- おはようございます。
ラッキーの話の続きです。昨日は、朝の散歩の途中、ラッキーが 動けなくなったところまでで、書きました。
・・・・・
歩いて5-6分なので、持ち上げて、抱いて帰ろうと思いましたが、雄のゴールデンリトリバーの理想体重とは言え、32Kgはさすがにキツイ。
家人に電話して来てもらい、ラッキーを見ていてもらおう。その間、家に帰って車を回してこよう、と思いつきました。(家人は免許を持っていないのです。)
リードをしていないラッキーは、公務員住宅広場の入り口で 荒くて浅い息をしながら、私を見つめています。
「待ってろよ!」と言って、胸ポケットから携帯を取り出そうとして、たたんでいたリードを左手に持ち替えました。
すると、それを見たラッキーは立ち上がってから、お座りをして、首を垂れました。
リードをつける時にする仕草です。
「お利口さん!」と言って、リードをつけ、本当にゆっくり、家に連れ帰りましたが、いつもの倍かかりました。
肩で息をする彼に、ドッグフードは無理だろうから、と、ささ身の燻製を与えると、それなりに食べてくれました。
驚いた家人が、かかりつけの獣医に電話したら、9時からやっている、という事。
「車で連れて行こうか」と相談しましたが、ラッキーは、子犬の頃のトラウマがあるのか、車が大嫌い。
だから、リードしながら、ゆっくり行こう、と決めました。
家人と二人の散歩のときは、一人で行く時より、ラッキーは喜びます。リードをつける時、少し尻尾を振りました。
時々立ち止まり、いつもは10分の所を20分かけて 病院へ。
夫婦でやっているかかりつけの獣医師は 私の説明を聞いて、ラッキーの歯茎を調べ、
「ひどい貧血ですね。歯茎がピンク色ではなく、真っ白でしょう?」
確かに、その通りでした。
血液検査をしてもらいました。
(-.-)「ビスケットによる食中毒、ではありません。」
ほっとしたのも束の間、
(-.-)「いや、その方が、むしろ良かった。かなり重い病気のようです。何か心当たりは・・?」
( ̄o ̄)「え! あの、いえ、おとといの日曜日までは、全然元気でしたし・・。」
(-.-)「ここしばらく、何か様子が変わった事ってなかったですか?」
(・_・)「そう言えば、9月くらいからずっと、主人が毎朝ちゃんと散歩に連れて行っているのに、悲しげに鳴くんです。
なので、午前中に、私が必ず、もう一度短い散歩に連れて行っていました。もちろん、いつも通り夕方の散歩はしていましたけれど。」
9月といえば、私が 外で仕事を始めた頃です。朝の散歩も そこそこに、すぐ家を出て、帰ってくるのは ほぼ夜の10時半。

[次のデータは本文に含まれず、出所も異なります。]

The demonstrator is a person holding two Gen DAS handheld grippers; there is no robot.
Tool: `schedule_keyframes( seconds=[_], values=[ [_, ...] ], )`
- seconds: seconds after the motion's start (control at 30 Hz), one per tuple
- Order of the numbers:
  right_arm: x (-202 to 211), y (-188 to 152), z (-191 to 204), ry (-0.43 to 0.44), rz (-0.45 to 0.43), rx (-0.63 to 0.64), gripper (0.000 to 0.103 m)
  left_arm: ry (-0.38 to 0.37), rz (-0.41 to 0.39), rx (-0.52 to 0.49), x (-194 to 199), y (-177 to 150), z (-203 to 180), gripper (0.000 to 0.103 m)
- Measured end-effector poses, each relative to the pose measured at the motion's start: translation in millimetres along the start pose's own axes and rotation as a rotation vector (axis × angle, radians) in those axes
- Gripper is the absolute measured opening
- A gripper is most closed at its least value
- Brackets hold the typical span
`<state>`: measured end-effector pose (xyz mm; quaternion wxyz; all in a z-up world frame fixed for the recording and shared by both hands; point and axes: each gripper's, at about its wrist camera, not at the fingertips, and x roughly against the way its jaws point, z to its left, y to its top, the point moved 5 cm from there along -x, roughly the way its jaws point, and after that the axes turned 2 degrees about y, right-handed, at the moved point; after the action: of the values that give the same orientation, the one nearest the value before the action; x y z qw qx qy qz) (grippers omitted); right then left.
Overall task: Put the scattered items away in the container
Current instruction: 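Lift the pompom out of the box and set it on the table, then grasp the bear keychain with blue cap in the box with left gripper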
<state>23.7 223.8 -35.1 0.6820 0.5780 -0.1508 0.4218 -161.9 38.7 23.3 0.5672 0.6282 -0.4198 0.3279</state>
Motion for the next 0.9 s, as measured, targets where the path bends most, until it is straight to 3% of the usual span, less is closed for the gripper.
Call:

幸い、11月で辞めましたが、この間に発病していたんだろうか・・・。
朝出かける時、庭の入口からいつも見送ってくれましたが、夜は、小屋の中からでてきませんでした。小屋の入り口にしゃがみ込むと、
「御苦労さま。」というように、そっと、私の掌をなめてくれました。
(-.-)「そうですか。犬は、特に主人に対して忠実な犬は、普段は凛として主人やその家族を、守ろうという使命感で過ごしています。

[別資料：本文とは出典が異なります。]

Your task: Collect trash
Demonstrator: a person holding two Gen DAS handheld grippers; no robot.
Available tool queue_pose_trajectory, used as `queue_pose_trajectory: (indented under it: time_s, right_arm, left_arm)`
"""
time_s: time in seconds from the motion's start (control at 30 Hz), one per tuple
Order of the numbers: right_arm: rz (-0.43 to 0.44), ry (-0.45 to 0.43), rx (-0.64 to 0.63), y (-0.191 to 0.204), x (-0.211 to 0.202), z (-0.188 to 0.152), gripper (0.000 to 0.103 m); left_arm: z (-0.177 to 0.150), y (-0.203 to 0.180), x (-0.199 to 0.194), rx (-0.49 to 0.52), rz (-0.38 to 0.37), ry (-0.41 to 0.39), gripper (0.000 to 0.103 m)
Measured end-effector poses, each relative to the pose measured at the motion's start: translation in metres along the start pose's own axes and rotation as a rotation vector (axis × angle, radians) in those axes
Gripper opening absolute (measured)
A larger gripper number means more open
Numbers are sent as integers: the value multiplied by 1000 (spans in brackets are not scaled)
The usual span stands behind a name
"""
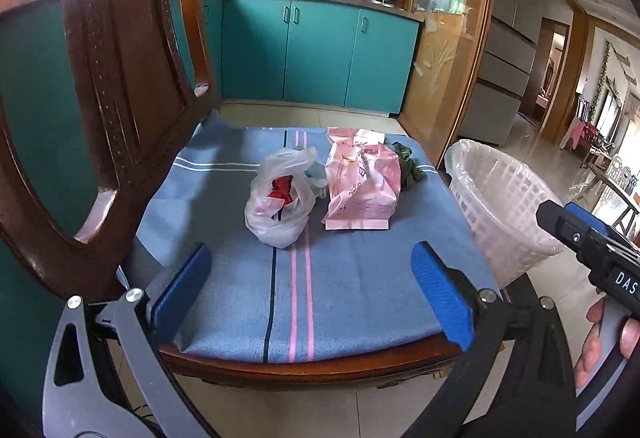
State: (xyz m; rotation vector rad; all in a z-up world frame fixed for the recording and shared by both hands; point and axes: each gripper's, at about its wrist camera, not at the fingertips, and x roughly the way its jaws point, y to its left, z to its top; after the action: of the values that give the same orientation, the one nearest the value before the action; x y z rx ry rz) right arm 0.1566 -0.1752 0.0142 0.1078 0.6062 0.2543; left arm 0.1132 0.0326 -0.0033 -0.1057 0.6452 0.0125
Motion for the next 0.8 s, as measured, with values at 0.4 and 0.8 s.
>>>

しかし、一旦、自分の体調が悪くなると、今度は、守ってもらいたい、という事を訴えるんです。
これは、昔、野生で群れていた頃のDNAのなせる業です。」
ああ、そうだったんだ・・。もっと早く気がついてやるべきだった・・。
(-.-)「どこかに腫瘍ができていると思います。。」
( ̄o ̄)「!腫瘍・・、ですか?」
(-.-)「はい、しかし、詳しい事は、当院ではわかりません。動物救急病院を紹介するので、すぐ行ってください。
ただし、金額は、検査だけで〇万円かかります。」
(-.-)「わかりました。・・あの、それで、手術とかなったら・・?」
(-.-)「少なくとも、その10倍は考えておいてください。ゴールデンは大きいので。
それから、緊急手術、という事もあり得ますので、その場で決めてもらわなければならない事もあります。」
( ̄o ̄) 「・・・わかりました。」
とはいったものの、その金額と貯金残高が 頭の中で格闘を始めていました。
情けない主人ですよね。
帰路、家人が、無言のまま、すがるような目で、私を見つめていました。
そして、ラッキーを庭に戻す時、ぽろっと涙をこぼしました。